Which meetings have been the most important experiences for you?

Probably my meeting with my friend Gerry Spooner, a local musician who taught me a lot of songs over the years. We still play together, when we have the time...for almost 30 years.

"I sing songs about life and don´t think too much about a musical label like Blues, Soul or whatever...over the years I found great music all over the world. It´s a universal language..."

What is the best advice ever given you?

“Be yourself, play what you feel and make the ladies dance!” that´s what Jimmy Rogers told me years ago.

What's been their experience from the US trip?

We had a Ball! The whole town full of Blues lovers from all over the world, great Barbecue and great music. What more can you ask for. Personally it felt real good that so many local music fans and listeners really loved my songs and wondered that a big guy from Germany can write these soul touching songs....that made me proud as hell.

What are the differences between European and American scene?

Well, the American scene has a longer tradition but to me, the Blues has become a universal language and every country has its own way of playing...a Bluesman from Chicago has a different sound then one from New Orleans, too. I like the fact, that the Blues is still a living culture full of creativity.

Which memories from Larry Garner, Jimmy Rogers, Jimmy Johnson and Big Daddy Wilson makes you smile?

Well, invite me to´s one: Larry Garner cooked a big pot of Gumbo for my 40th birthday for about 150 people  and at three in the morning we found the keyboard player cleaning the pot with bread because it was soooo good.

"The Blues has always been good to me...brought me to a lot of beautiful places and I met a lot of nice people during my travels." (Michael and Larry Garner, photo by Aigars Lapsa)

Are there any memories from recording and show time which you’d like to share with us?

Tons of them...invite me to dinner and I share them with you.

What do you miss most nowadays from the blues of past?

Good songs and good stories...there is often too much guitar in so called Blues playing these days.

What are your hopes and fears for the future of?

Good songs and good stories...we´re working on it...hahaha.
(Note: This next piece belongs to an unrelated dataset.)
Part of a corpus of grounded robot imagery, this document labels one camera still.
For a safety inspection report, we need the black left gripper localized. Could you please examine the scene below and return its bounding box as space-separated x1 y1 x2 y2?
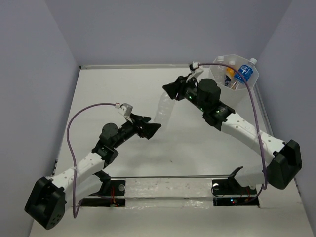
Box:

I think the Blues is doing well these days, could always be better, but let´s hope for good days ahead and keep working.

Make an account of the case of the blues in Germany.

We got a lot of young Blues players coming up, so it stays creative and interesting.

Which is the most interesting period in local blues scene?


"My musical philosophy...I don´t know...If it feels good, I like it."

Why the slide is connected to the blues?

Because it can sing and talk, no limitation of frets on the guitar neck.

You are also a lap slide and cigar- box guitarist. What are the secrets of?

No secrets, just fun! I like fooling around on a one-string Diddley Bow cause there is no place to string, a story and a song.

Let’s take a trip with a time machine, so where and why would you really wanna go for a whole day..?

Well, I like the times I’m living in, but if it is for music I think I would choose a day of a Festival where I could listen to guys like Tampa Red, Lonnie Johnson, Son House, Big Joe Williams, Blind Lemon Jefferson, Charley Patton, Magic Sam, Hank Williams, Merle Travis, Joseph Spence, Derroll Adams...I think that would take more than a day.

Thanks for your interest, hope to visit your country one day!